Abstract BACKGROUND Diffuse hemispheric gliomas, H3 G34-mutant (DHG-G34m) are newly recognized pediatric-type diffuse high-grade gliomas. We describe detail imaging features of seven cases of DHG-G34m and consider about progression pattern of DHG-G34m. RESULTS H3 G34R/V was detected by sanger sequencing in all tumors. Mean age of onset was 16.5 years (range: 10-26). Tumors were located on frontal (n=2), parietal (n=2), temporal lobe (n=1) and insular cortex (n=1), respectively.
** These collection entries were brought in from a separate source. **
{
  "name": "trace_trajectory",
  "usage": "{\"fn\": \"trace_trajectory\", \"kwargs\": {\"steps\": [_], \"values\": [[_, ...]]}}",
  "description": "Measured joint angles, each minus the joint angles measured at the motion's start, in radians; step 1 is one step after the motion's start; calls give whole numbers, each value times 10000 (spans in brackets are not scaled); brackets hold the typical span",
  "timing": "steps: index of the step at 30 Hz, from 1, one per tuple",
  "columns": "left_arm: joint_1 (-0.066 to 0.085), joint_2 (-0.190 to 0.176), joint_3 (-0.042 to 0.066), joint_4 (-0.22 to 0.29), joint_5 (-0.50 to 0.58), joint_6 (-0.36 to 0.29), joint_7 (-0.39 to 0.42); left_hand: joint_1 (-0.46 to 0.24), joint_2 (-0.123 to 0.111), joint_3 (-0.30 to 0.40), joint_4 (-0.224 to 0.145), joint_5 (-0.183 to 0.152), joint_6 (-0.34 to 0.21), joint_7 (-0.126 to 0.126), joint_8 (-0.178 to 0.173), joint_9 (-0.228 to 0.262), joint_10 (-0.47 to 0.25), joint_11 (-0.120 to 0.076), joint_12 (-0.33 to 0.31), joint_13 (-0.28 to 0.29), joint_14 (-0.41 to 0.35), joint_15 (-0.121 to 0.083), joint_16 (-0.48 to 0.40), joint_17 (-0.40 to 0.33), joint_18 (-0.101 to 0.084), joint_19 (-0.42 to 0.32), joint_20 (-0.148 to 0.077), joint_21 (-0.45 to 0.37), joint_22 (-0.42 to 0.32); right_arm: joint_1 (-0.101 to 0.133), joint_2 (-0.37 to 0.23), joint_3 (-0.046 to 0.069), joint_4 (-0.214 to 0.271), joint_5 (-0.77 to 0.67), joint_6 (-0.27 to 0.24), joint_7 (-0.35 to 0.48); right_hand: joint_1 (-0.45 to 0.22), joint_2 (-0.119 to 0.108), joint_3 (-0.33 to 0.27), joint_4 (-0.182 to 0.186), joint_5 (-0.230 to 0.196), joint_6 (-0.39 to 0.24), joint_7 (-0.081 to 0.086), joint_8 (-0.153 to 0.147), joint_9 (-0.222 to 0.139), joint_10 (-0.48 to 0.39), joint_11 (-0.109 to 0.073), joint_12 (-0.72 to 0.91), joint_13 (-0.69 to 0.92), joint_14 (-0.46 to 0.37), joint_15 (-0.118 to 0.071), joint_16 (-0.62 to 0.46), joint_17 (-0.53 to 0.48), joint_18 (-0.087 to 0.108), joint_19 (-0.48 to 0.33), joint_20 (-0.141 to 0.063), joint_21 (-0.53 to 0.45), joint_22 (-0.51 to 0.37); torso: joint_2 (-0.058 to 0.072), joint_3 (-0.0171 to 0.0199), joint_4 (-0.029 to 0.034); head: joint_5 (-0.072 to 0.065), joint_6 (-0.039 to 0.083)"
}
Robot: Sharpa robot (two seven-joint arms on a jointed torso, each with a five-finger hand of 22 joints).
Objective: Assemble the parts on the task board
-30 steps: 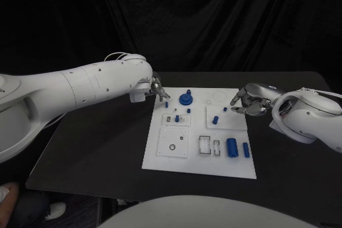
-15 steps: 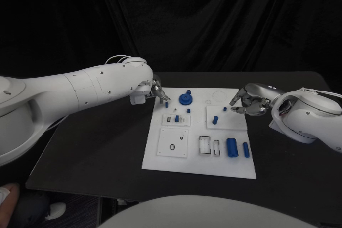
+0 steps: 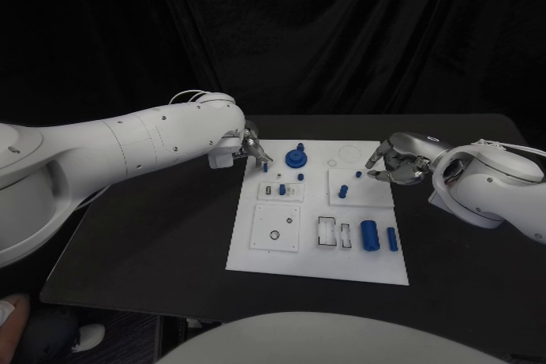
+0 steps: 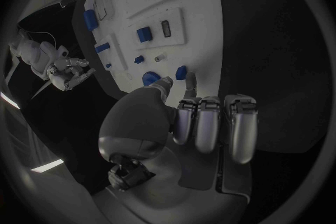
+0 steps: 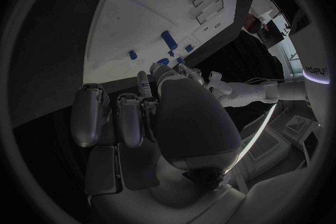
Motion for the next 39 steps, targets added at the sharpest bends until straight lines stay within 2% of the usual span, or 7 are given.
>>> {"fn": "trace_trajectory", "kwargs": {"steps": [9,23,32,39], "values": [[-8,66,0,-48,-3,41,28,86,86,0,0,0,0,0,-41,-63,0,0,0,0,0,0,0,0,0,11,65,0,0,0,2,0,1,1,22,-13,0,0,0,0,0,0,0,0,1,0,0,0,-1,0,0,0,0,-1,0,0,0,0,0,0,0,-24,0],[-73,199,2,-215,-5,163,31,171,91,2,-2,7,37,37,-57,-112,0,0,0,0,0,0,0,0,0,2,74,0,0,0,17,0,1,2,61,-21,0,0,0,0,0,0,0,0,2,0,0,0,-3,0,0,0,0,0,0,0,-47,0,-2,2,-3,-35,0],[-132,258,1,-301,-6,224,-2,361,140,129,-128,296,145,1,-94,-208,0,0,0,0,0,0,0,0,0,2,74,0,0,0,23,0,1,3,95,-27,0,0,0,0,-1,0,0,0,3,0,0,0,-4,0,0,0,0,0,0,0,-47,0,-2,2,-3,-63,0],[-134,262,0,-322,-7,246,-18,444,148,251,-249,794,216,0,-155,-269,0,0,0,0,0,-1,0,0,-1,1,74,0,0,0,27,0,1,3,127,-35,0,0,28,29,-1,0,0,0,3,0,0,0,-5,0,0,0,0,-1,0,0,-47,0,-3,2,-7,-52,0]]}}
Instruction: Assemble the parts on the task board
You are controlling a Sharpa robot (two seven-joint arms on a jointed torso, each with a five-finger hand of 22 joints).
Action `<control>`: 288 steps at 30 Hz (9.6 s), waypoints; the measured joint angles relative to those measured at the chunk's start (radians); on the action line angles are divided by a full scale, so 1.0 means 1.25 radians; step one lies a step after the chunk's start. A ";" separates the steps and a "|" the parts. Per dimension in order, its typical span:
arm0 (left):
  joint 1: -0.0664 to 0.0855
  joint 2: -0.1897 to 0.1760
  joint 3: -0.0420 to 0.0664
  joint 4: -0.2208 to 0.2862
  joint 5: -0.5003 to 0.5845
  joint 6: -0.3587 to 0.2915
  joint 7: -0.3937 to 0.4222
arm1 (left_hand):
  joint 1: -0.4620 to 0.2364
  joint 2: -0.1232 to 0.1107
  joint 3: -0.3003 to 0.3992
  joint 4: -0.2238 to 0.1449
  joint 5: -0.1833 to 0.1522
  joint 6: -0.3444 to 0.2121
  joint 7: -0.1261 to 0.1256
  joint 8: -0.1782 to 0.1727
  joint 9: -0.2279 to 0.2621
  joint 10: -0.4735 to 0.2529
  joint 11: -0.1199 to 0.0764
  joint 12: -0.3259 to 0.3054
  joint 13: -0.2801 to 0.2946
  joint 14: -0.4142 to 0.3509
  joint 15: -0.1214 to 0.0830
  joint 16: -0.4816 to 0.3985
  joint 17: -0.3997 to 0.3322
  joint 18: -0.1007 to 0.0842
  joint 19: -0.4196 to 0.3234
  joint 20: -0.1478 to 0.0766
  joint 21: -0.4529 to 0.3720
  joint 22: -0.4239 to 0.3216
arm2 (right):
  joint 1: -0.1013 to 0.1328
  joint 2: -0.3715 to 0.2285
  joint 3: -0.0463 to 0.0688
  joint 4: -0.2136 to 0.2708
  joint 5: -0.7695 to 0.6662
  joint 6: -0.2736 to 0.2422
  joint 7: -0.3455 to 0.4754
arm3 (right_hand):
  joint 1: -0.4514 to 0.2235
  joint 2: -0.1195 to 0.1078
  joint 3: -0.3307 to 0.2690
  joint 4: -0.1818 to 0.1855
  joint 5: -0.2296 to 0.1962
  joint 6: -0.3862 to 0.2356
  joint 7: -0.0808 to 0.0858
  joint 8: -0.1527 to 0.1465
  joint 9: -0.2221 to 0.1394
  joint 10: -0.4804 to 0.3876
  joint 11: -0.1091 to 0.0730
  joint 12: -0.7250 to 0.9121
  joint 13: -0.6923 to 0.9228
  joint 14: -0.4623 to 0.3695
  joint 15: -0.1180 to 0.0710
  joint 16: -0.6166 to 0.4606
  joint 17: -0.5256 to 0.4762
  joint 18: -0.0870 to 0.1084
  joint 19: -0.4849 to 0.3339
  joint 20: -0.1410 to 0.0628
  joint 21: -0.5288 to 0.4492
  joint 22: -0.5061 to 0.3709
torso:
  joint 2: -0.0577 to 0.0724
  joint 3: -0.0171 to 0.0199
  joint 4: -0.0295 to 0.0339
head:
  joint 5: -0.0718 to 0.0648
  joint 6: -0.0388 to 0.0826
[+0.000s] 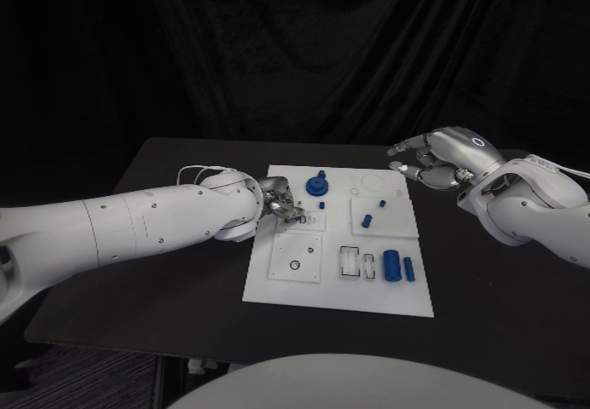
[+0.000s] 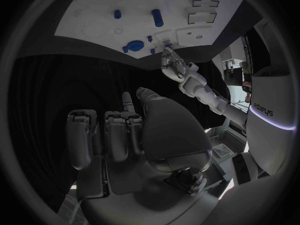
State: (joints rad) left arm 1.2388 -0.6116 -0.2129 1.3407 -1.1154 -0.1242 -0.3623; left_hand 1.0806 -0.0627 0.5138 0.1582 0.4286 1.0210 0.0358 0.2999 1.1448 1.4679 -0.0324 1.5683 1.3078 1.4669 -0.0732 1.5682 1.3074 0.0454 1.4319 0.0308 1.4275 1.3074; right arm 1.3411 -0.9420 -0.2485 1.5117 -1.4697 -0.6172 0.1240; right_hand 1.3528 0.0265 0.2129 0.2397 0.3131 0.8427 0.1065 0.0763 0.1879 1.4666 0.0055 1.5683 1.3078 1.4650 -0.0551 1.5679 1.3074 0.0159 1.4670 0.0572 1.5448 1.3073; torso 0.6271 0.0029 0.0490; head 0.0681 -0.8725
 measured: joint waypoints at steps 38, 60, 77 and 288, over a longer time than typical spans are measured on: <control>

In one case, gliomatosis cerebri-like multiple lesions involving the cortex and basal ganglia occurred. Magnetic resonance imaging showed T2/FLAIR high lesions with poor contrast enhancement in all cases. All tumors harbored restriction of diffusion. Strong accumulation of methionine was observed in six cases. Tumors of these cases harbored T2/FLAIR high lesions in the deep white matter which showed methionine accumulation. All patients underwent surgery (total resection in one case, partial resection in five cases, and biopsy in one case) followed by radiation chemotherapy. The mean progression free survival was 9.9 months (range: 1.6-33.1 months). All recurrent tumors harbored diffuse infiltration along the white matter adjacent to surgical cavity, which was temporarily reduced by bevacizumab, but eventually invaded into cerebral peduncle via pyramidal tract and into contralateral brain via corpus callosum or anterior commissure in six cases. Extensive infiltration of tumor cells into the contralateral brain and brain stem was confirmed in the autopsy brain of one case. The mean overall survival was 21.6 months (range: 8.9-48.3 months). CONCLUSION DHG-G34m showed deep white matter infiltration from the time of initial onset, which made gross total resection difficult. Residual lesions extensively infiltrated along the white matter and eventually invaded the brainstem and contralateral brain, leading to death.